Many people have to start their morning off with a cup of coffee for that quick kick of caffeine (we can relate). Those who partake in such a morning ritual often choose to brew their own coffee at home, as it’s less expensive and quicker than a trip to Starbucks. If brewing a piping hot cup of joe every morning is a fundamental part of your morning routine, then knowing when and how to clean your coffee maker is critical to making the best tasting (and bacteria-free) cup of coffee.
We called on an expert, Beth McGee, author of Get Your House Clean Now: The Home Cleaning Method Anyone Can Master to better understand just how often you should be cleaning this everyday kitchen appliance.
How often should you clean your coffee maker?
“If you use your coffee maker every day, it should get a good cleaning about once per month,” says McGee. “Coffee grounds leave residue in the brew basket, and water stains and bacteria can collect in the brewing components.”

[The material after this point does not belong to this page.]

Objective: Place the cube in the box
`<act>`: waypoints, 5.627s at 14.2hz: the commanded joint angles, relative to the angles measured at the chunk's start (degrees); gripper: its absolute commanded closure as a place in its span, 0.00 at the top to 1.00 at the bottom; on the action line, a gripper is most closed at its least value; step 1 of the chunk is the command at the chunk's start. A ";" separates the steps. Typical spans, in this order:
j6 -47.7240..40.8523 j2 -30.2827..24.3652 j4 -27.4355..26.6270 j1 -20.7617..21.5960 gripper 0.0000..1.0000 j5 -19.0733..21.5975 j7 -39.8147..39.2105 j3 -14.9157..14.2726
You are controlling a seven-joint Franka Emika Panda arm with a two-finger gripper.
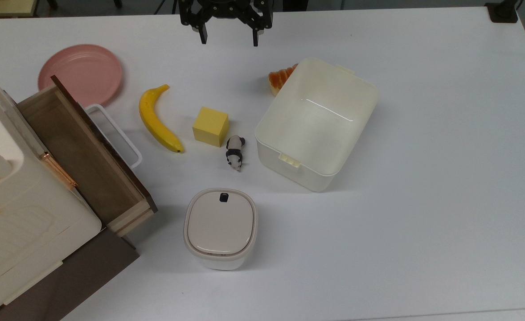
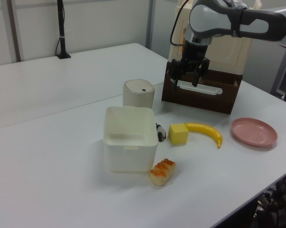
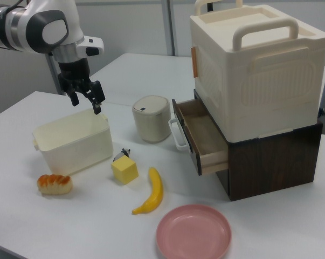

The brew basket isn’t the only culprit of trapping bacteria. According to a study on germs in the household led by the National Science Foundation, 50 percent of households observed had yeast and mold lying within the coffee maker’s reservoir, which is the chamber that holds the water. Yuck!
What parts of the coffee maker should you clean?
“For regular coffee brewers, remove any baskets and soak them in a sink of hot water and a cup of vinegar,” says McGee.
What’s the best way to clean a coffee pot?
Here is a step-by-step guide you can follow:
- Fill the coffee maker for a whole pot with 1 part water and 2 parts white vinegar, and brew a pot without grounds.
- Repeat, running the same water through a second time.
- Rinse your baskets with clean water, and run one more pot with water and one scoop of grounds in the basket to get rid of any remaining vinegar taste or odor.
- Once finished with the coffee maker itself, spray the inside of the pot with a spray bleach cleaner and let sit for a minute.
- Wipe out the inside and rinse with hot water.
- If you burn coffee on the inside or outside of the pot, you may use Bar Keepers Friend with a scratch-free sponge or cloth to scrub those stains clean.
If you don’t have a traditional drip coffee maker, that doesn’t mean you earn a get out of jail free card—all coffee makers need a good scrubbin’.
“Coffee makers, like a single cup and Keurig machines, should also be cleaned. These can be done using the same method but without a pod. You may also use a descaling product specifically for this purpose,” McGee explains. “French presses are generally cleaned after each use. However, it is a good idea to take the screens apart and wash them or soak them in white vinegar once a month as well, especially if you use flavored coffees.” As always, remember to rinse thoroughly after you’ve soaked the appliance in vinegar.
Why is it important to clean your coffee maker often?
“Cleaning your coffee maker will improve the taste of your beverages,” says McGee. “Coffee generally has a lot of acid in it, and your coffee maker can take on a burnt odor that will impact the flavor of anything you brew in it.”
She also says that limescale, which is a hard white substance made primarily of calcium carbonate that deposits anywhere from pipes to coffee makers to kettles, can build up and inhibit the pace at which your coffeemaker brews coffee. Cleaning your coffee maker also increases its longevity, and you want to keep your trusty coffee maker for as long as you can, right?